* **Work task**: Copy each line below without leaving any out.

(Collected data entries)
»»

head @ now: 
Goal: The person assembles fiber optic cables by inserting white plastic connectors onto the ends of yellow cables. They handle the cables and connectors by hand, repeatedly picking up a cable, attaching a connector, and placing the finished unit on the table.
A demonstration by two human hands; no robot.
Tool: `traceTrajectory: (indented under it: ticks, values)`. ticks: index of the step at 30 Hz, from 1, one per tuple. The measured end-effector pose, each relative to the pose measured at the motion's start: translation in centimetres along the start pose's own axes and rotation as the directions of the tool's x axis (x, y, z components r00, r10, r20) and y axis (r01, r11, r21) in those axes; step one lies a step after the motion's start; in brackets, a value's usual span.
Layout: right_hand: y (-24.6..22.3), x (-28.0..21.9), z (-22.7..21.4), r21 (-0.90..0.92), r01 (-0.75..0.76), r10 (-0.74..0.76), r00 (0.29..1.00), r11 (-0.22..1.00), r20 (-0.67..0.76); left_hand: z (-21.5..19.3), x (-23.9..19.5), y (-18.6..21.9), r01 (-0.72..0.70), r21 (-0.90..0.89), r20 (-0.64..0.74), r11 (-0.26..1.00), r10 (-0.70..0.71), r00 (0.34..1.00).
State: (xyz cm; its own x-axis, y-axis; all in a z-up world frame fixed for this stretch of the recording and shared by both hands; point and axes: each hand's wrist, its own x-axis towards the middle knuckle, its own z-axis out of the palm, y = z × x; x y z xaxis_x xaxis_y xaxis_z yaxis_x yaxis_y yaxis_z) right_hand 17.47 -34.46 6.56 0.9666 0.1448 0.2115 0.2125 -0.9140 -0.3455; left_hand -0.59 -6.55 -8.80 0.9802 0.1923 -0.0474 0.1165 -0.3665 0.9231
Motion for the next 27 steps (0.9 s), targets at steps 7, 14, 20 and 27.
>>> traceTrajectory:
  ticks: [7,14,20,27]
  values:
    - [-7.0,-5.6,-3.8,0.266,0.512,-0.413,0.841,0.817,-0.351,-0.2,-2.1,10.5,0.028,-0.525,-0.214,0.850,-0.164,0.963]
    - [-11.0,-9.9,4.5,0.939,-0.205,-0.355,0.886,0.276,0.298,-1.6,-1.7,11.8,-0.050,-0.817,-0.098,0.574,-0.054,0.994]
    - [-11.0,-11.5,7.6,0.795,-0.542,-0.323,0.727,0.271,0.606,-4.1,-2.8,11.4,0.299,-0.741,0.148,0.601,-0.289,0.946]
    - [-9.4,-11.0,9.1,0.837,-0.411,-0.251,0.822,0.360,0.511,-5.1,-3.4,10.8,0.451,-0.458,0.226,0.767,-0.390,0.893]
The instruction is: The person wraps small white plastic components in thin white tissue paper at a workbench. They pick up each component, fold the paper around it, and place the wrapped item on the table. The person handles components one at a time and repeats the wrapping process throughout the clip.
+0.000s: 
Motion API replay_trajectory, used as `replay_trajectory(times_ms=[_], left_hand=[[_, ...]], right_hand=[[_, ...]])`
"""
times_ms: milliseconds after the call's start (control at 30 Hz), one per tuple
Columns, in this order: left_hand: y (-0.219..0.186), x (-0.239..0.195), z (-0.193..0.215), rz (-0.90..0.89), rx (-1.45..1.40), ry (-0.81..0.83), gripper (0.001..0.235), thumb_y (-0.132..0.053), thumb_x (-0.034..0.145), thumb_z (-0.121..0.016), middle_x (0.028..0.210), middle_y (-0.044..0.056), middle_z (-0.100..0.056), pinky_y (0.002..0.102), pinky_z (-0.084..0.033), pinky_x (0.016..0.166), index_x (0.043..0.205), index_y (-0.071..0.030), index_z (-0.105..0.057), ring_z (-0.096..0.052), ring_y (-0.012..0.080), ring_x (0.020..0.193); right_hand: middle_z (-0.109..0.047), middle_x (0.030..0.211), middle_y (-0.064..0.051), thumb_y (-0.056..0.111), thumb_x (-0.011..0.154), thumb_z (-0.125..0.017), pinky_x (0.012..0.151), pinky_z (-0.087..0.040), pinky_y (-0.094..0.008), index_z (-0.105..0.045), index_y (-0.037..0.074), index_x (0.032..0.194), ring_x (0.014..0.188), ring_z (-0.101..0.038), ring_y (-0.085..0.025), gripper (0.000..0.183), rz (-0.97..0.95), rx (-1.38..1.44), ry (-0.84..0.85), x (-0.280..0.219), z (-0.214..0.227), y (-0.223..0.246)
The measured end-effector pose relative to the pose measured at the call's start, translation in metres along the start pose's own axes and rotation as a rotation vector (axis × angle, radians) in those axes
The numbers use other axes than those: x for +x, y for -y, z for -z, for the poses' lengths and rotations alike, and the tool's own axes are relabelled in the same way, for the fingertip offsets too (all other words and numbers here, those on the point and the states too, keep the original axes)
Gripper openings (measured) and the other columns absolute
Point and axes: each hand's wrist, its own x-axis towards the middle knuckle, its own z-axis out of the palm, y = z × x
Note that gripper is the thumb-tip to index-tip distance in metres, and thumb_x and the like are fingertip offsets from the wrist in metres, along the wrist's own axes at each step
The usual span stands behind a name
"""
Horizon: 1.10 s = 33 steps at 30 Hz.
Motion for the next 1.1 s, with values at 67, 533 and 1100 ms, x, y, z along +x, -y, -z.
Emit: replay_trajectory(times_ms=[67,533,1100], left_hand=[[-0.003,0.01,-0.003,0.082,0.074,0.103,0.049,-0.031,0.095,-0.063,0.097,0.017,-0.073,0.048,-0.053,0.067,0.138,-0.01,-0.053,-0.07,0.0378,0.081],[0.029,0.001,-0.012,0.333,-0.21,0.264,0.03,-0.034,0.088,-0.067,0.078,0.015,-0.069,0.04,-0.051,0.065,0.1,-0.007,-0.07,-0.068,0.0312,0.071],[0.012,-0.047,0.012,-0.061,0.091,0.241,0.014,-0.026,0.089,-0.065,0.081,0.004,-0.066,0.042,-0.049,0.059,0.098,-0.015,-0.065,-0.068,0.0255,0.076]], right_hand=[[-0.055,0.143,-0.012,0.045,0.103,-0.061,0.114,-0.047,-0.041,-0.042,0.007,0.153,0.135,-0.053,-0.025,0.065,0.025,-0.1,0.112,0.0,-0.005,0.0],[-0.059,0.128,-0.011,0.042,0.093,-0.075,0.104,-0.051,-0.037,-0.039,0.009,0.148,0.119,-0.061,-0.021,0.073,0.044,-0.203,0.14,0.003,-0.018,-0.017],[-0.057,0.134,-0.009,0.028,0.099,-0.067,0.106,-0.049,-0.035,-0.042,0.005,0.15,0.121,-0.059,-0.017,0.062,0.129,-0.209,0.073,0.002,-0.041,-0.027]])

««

* **Exercise solution**:
head @ now: 
Goal: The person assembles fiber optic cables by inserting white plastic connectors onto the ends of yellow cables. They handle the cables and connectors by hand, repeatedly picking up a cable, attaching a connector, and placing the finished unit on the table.
A demonstration by two human hands; no robot.
Tool: `traceTrajectory: (indented under it: ticks, values)`. ticks: index of the step at 30 Hz, from 1, one per tuple. The measured end-effector pose, each relative to the pose measured at the motion's start: translation in centimetres along the start pose's own axes and rotation as the directions of the tool's x axis (x, y, z components r00, r10, r20) and y axis (r01, r11, r21) in those axes; step one lies a step after the motion's start; in brackets, a value's usual span.
Layout: right_hand: y (-24.6..22.3), x (-28.0..21.9), z (-22.7..21.4), r21 (-0.90..0.92), r01 (-0.75..0.76), r10 (-0.74..0.76), r00 (0.29..1.00), r11 (-0.22..1.00), r20 (-0.67..0.76); left_hand: z (-21.5..19.3), x (-23.9..19.5), y (-18.6..21.9), r01 (-0.72..0.70), r21 (-0.90..0.89), r20 (-0.64..0.74), r11 (-0.26..1.00), r10 (-0.70..0.71), r00 (0.34..1.00).
State: (xyz cm; its own x-axis, y-axis; all in a z-up world frame fixed for this stretch of the recording and shared by both hands; point and axes: each hand's wrist, its own x-axis towards the middle knuckle, its own z-axis out of the palm, y = z × x; x y z xaxis_x xaxis_y xaxis_z yaxis_x yaxis_y yaxis_z) right_hand 17.47 -34.46 6.56 0.9666 0.1448 0.2115 0.2125 -0.9140 -0.3455; left_hand -0.59 -6.55 -8.80 0.9802 0.1923 -0.0474 0.1165 -0.3665 0.9231
Motion for the next 27 steps (0.9 s), targets at steps 7, 14, 20 and 27.
>>> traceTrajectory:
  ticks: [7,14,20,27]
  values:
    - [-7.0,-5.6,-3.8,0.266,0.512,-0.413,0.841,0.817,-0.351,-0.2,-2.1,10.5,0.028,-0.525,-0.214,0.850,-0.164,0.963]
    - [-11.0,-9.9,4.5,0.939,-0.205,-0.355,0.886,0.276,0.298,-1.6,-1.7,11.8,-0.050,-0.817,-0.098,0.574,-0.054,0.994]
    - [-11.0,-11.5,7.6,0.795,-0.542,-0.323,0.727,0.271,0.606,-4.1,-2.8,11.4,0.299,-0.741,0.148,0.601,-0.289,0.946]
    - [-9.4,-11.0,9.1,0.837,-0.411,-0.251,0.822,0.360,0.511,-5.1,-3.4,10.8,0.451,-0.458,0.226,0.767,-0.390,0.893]
The instruction is: The person wraps small white plastic components in thin white tissue paper at a workbench. They pick up each component, fold the paper around it, and place the wrapped item on the table. The person handles components one at a time and repeats the wrapping process throughout the clip.
+0.000s: 
Motion API replay_trajectory, used as `replay_trajectory(times_ms=[_], left_hand=[[_, ...]], right_hand=[[_, ...]])`
"""
times_ms: milliseconds after the call's start (control at 30 Hz), one per tuple
Columns, in this order: left_hand: y (-0.219..0.186), x (-0.239..0.195), z (-0.193..0.215), rz (-0.90..0.89), rx (-1.45..1.40), ry (-0.81..0.83), gripper (0.001..0.235), thumb_y (-0.132..0.053), thumb_x (-0.034..0.145), thumb_z (-0.121..0.016), middle_x (0.028..0.210), middle_y (-0.044..0.056), middle_z (-0.100..0.056), pinky_y (0.002..0.102), pinky_z (-0.084..0.033), pinky_x (0.016..0.166), index_x (0.043..0.205), index_y (-0.071..0.030), index_z (-0.105..0.057), ring_z (-0.096..0.052), ring_y (-0.012..0.080), ring_x (0.020..0.193); right_hand: middle_z (-0.109..0.047), middle_x (0.030..0.211), middle_y (-0.064..0.051), thumb_y (-0.056..0.111), thumb_x (-0.011..0.154), thumb_z (-0.125..0.017), pinky_x (0.012..0.151), pinky_z (-0.087..0.040), pinky_y (-0.094..0.008), index_z (-0.105..0.045), index_y (-0.037..0.074), index_x (0.032..0.194), ring_x (0.014..0.188), ring_z (-0.101..0.038), ring_y (-0.085..0.025), gripper (0.000..0.183), rz (-0.97..0.95), rx (-1.38..1.44), ry (-0.84..0.85), x (-0.280..0.219), z (-0.214..0.227), y (-0.223..0.246)
The measured end-effector pose relative to the pose measured at the call's start, translation in metres along the start pose's own axes and rotation as a rotation vector (axis × angle, radians) in those axes
The numbers use other axes than those: x for +x, y for -y, z for -z, for the poses' lengths and rotations alike, and the tool's own axes are relabelled in the same way, for the fingertip offsets too (all other words and numbers here, those on the point and the states too, keep the original axes)
Gripper openings (measured) and the other columns absolute
Point and axes: each hand's wrist, its own x-axis towards the middle knuckle, its own z-axis out of the palm, y = z × x
Note that gripper is the thumb-tip to index-tip distance in metres, and thumb_x and the like are fingertip offsets from the wrist in metres, along the wrist's own axes at each step
The usual span stands behind a name
"""
Horizon: 1.10 s = 33 steps at 30 Hz.
Motion for the next 1.1 s, with values at 67, 533 and 1100 ms, x, y, z along +x, -y, -z.
Emit: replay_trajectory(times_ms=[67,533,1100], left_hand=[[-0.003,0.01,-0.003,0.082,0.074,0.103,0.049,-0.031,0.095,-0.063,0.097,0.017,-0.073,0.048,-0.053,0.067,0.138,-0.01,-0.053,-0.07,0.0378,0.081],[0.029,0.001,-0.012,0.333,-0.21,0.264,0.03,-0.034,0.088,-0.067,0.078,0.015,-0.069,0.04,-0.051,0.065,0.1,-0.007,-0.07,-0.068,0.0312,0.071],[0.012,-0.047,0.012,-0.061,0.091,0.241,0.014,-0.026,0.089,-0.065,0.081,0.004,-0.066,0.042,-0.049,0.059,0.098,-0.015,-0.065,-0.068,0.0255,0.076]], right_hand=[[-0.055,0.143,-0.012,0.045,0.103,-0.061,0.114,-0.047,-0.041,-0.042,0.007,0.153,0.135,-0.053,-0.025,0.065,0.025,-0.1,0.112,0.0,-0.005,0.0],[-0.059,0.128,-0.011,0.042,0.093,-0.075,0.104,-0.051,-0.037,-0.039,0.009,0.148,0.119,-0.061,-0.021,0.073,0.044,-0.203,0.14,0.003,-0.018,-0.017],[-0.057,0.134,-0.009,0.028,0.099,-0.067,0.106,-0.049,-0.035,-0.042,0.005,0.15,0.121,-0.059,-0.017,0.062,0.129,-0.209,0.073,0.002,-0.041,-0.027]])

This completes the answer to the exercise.